AVAILABLE DATA Block Start
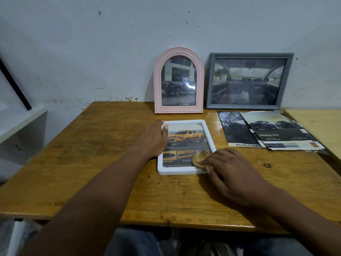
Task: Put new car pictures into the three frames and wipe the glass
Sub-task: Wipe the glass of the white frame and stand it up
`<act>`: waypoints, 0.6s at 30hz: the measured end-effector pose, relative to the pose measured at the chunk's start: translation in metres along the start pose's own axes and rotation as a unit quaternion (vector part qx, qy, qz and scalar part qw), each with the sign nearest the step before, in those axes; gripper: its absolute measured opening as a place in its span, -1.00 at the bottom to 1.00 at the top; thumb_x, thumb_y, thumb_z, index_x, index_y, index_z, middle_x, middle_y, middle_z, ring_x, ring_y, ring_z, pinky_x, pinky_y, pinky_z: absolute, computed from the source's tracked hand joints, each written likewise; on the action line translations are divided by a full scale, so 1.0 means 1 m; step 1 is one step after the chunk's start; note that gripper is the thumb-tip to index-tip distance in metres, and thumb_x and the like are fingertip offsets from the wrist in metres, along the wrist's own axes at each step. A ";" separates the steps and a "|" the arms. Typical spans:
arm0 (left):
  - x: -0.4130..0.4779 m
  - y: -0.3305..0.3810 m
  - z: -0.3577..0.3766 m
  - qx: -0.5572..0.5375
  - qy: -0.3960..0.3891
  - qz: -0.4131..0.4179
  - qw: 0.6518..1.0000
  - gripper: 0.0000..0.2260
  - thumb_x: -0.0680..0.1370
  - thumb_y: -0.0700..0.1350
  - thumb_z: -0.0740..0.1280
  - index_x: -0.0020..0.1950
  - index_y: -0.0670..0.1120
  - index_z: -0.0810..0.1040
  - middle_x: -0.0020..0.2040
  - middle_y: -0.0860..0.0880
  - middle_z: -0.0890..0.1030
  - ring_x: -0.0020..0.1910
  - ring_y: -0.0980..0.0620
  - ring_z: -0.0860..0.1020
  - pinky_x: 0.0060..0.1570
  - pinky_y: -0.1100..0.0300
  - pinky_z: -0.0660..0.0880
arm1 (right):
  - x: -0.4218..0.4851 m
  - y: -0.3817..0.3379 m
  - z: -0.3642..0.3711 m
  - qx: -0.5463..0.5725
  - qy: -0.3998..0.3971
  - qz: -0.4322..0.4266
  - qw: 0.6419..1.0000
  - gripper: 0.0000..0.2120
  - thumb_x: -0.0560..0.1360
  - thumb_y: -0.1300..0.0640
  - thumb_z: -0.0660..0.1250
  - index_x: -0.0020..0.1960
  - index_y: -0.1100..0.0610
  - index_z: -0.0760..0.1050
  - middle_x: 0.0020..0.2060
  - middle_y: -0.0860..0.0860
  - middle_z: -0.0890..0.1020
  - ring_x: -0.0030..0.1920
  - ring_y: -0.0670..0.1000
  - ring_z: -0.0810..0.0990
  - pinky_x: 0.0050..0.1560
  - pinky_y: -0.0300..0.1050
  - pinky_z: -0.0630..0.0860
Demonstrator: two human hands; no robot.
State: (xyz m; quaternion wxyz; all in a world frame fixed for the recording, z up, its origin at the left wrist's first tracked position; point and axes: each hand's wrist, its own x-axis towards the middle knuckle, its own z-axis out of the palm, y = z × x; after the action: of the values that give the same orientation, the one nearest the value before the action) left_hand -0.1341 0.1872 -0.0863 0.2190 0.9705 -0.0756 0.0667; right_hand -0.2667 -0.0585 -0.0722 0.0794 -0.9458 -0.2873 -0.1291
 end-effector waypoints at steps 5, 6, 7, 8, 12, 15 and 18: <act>-0.002 0.009 -0.011 0.069 -0.049 0.009 0.996 -0.47 0.72 0.19 -0.05 0.66 0.00 0.12 0.59 -0.12 0.32 0.56 -0.20 0.27 0.51 -0.17 0.23 | 0.003 0.003 -0.014 0.105 0.011 0.081 0.991 -0.60 0.63 -0.09 0.02 0.03 0.01 0.61 -0.07 -0.10 0.66 0.00 -0.08 0.57 0.11 -0.02 0.44; -0.001 0.011 -0.013 0.099 -0.054 0.024 0.993 -0.46 0.72 0.19 -0.06 0.66 -0.01 0.10 0.60 -0.11 0.30 0.57 -0.18 0.25 0.53 -0.14 0.16 | 0.010 0.000 -0.025 0.245 0.042 0.161 0.955 -0.61 0.65 -0.06 0.06 -0.02 0.05 0.62 -0.12 -0.06 0.67 -0.04 -0.04 0.59 0.02 -0.05 0.48; 0.000 0.012 -0.015 0.124 -0.056 0.042 0.990 -0.45 0.72 0.19 -0.07 0.66 -0.01 0.10 0.61 -0.10 0.28 0.59 -0.15 0.23 0.54 -0.12 0.11 | 0.017 0.002 -0.036 0.386 0.086 0.261 0.881 -0.65 0.67 0.00 0.11 -0.06 0.09 0.61 -0.16 0.01 0.67 -0.08 0.01 0.61 -0.06 -0.07 0.50; 0.002 0.013 -0.017 0.139 -0.058 0.058 0.987 -0.45 0.71 0.20 -0.07 0.66 -0.01 0.10 0.61 -0.09 0.27 0.60 -0.13 0.20 0.56 -0.11 0.06 | 0.023 0.009 -0.045 0.500 0.119 0.358 0.780 -0.71 0.67 0.07 0.16 -0.08 0.13 0.59 -0.17 0.08 0.68 -0.11 0.06 0.63 -0.09 -0.07 0.52; 0.005 0.018 -0.024 0.114 -0.033 0.093 0.989 -0.46 0.71 0.21 0.00 0.64 0.01 0.16 0.62 -0.05 0.25 0.62 -0.08 0.11 0.58 -0.09 -0.04 | 0.050 0.049 -0.062 0.698 0.067 0.481 0.526 -0.73 0.65 0.09 0.17 0.14 0.23 0.56 0.04 0.21 0.70 0.02 0.16 0.67 -0.02 0.10 0.59; 0.002 0.029 -0.025 0.099 -0.037 0.122 0.987 -0.45 0.70 0.22 0.03 0.65 0.02 0.13 0.65 0.00 0.18 0.64 -0.04 0.05 0.57 -0.04 -0.06 | 0.076 0.072 -0.065 0.676 0.047 0.476 0.560 -0.74 0.65 0.11 0.19 0.21 0.23 0.53 -0.01 0.20 0.70 -0.02 0.16 0.68 -0.06 0.13 0.63; -0.008 0.037 -0.013 0.101 -0.107 0.138 0.979 -0.41 0.69 0.26 0.00 0.67 0.04 0.08 0.67 0.02 0.07 0.65 0.00 -0.05 0.59 -0.04 -0.10 | 0.110 0.087 -0.063 0.541 0.082 0.430 0.718 -0.80 0.62 0.17 0.23 0.15 0.23 0.55 -0.03 0.21 0.68 -0.02 0.18 0.68 0.05 0.24 0.63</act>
State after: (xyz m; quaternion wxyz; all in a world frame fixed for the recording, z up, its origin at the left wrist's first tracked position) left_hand -0.1495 0.1604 -0.0604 0.0994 0.9693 -0.2250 -0.0006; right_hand -0.1419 -0.0871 0.0136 0.6478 -0.7491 0.1369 0.0190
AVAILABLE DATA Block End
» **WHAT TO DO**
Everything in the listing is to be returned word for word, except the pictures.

» **TASK ANSWER**
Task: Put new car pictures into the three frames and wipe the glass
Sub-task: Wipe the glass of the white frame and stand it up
`<act>`: waypoints, 0.6s at 30hz: the measured end-effector pose, relative to the pose measured at the chunk's start: translation in metres along the start pose's own axes and rotation as a unit quaternion (vector part qx, qy, qz and scalar part qw), each with the sign nearest the step before, in those axes; gripper: its absolute measured opening as a place in its span, -1.00 at the bottom to 1.00 at the top; thumb_x, thumb_y, thumb_z, index_x, index_y, index_z, middle_x, middle_y, middle_z, ring_x, ring_y, ring_z, pinky_x, pinky_y, pinky_z: absolute, computed from the source's tracked hand joints, each written likewise; on the action line translations are divided by a full scale, so 1.0 means 1 m; step 1 is one step after the chunk's start; note that gripper is the thumb-tip to index-tip distance in metres, and thumb_x and the like are fingertip offsets from the wrist in metres, along the wrist's own axes at each step. A ";" separates the steps and a "|" the arms. Typical spans:
arm0 (left):
  - x: -0.4130..0.4779 m
  - y: -0.3305..0.3810 m
  - z: -0.3577..0.3766 m
  - qx: -0.5572..0.5375
  - qy: -0.3960..0.3891
  - qz: -0.4131..0.4179
  - qw: 0.6518..1.0000
  - gripper: 0.0000..0.2260
  - thumb_x: -0.0680..0.1370
  - thumb_y: -0.0700..0.1350
  - thumb_z: -0.0740..0.1280
  - index_x: -0.0020..0.1950
  - index_y: -0.0670..0.1120
  - index_z: -0.0810..0.1040
  - middle_x: -0.0020..0.2040
  - middle_y: -0.0860..0.0880
  - middle_z: -0.0890..0.1030
  - ring_x: -0.0020..0.1910
  - ring_y: -0.0980..0.0620
  - ring_z: -0.0860..0.1020
  - pinky_x: 0.0060..0.1570
  - pinky_y: -0.1100..0.0300
  - pinky_z: -0.0660..0.0880
arm1 (right):
  - x: -0.4218..0.4851 m
  - y: -0.3817..0.3379 m
  - z: -0.3642..0.3711 m
  - qx: -0.5463..0.5725
  - qy: -0.3998..0.3971
  - qz: -0.4322..0.4266
  - qw: 0.6419..1.0000
  - gripper: 0.0000..0.2120
  - thumb_x: -0.0560..0.1360
  - thumb_y: -0.1300..0.0640
  - thumb_z: -0.0660..0.1250
  - index_x: -0.0020..0.1960
  - index_y: -0.1100..0.0610
  - index_z: -0.0760..0.1050
  - middle_x: 0.0020..0.2060
  - middle_y: -0.0860..0.0860
  - middle_z: -0.0890..0.1020
  - ring_x: -0.0030..0.1920
  - ring_y: -0.0670..0.1000
  - ring_z: -0.0810..0.0990
  - pinky_x: 0.0050..0.1560
  - pinky_y: -0.0300..0.1050
  - pinky_z: -0.0630..0.0860
Demonstrator: two human hands; no robot.
State: (xyz m; quaternion wxyz; all in a world frame fixed for the recording, z up, its origin at the left wrist's first tracked position; point and axes: each hand's wrist, its own x-axis towards the middle knuckle, its own z-axis out of the palm, y = z × x; after the action: of the values that give the same orientation, the one nearest the value before the action) left_hand -0.1341 0.1872 -0.0863 0.2190 0.9705 -0.0756 0.0667; right_hand -0.2667 -0.0585 -0.0722 0.0794 -0.9458 -0.2873 -0.1291
 end-effector waypoints at steps 5, 6, 7, 8, 12, 15 and 18: <act>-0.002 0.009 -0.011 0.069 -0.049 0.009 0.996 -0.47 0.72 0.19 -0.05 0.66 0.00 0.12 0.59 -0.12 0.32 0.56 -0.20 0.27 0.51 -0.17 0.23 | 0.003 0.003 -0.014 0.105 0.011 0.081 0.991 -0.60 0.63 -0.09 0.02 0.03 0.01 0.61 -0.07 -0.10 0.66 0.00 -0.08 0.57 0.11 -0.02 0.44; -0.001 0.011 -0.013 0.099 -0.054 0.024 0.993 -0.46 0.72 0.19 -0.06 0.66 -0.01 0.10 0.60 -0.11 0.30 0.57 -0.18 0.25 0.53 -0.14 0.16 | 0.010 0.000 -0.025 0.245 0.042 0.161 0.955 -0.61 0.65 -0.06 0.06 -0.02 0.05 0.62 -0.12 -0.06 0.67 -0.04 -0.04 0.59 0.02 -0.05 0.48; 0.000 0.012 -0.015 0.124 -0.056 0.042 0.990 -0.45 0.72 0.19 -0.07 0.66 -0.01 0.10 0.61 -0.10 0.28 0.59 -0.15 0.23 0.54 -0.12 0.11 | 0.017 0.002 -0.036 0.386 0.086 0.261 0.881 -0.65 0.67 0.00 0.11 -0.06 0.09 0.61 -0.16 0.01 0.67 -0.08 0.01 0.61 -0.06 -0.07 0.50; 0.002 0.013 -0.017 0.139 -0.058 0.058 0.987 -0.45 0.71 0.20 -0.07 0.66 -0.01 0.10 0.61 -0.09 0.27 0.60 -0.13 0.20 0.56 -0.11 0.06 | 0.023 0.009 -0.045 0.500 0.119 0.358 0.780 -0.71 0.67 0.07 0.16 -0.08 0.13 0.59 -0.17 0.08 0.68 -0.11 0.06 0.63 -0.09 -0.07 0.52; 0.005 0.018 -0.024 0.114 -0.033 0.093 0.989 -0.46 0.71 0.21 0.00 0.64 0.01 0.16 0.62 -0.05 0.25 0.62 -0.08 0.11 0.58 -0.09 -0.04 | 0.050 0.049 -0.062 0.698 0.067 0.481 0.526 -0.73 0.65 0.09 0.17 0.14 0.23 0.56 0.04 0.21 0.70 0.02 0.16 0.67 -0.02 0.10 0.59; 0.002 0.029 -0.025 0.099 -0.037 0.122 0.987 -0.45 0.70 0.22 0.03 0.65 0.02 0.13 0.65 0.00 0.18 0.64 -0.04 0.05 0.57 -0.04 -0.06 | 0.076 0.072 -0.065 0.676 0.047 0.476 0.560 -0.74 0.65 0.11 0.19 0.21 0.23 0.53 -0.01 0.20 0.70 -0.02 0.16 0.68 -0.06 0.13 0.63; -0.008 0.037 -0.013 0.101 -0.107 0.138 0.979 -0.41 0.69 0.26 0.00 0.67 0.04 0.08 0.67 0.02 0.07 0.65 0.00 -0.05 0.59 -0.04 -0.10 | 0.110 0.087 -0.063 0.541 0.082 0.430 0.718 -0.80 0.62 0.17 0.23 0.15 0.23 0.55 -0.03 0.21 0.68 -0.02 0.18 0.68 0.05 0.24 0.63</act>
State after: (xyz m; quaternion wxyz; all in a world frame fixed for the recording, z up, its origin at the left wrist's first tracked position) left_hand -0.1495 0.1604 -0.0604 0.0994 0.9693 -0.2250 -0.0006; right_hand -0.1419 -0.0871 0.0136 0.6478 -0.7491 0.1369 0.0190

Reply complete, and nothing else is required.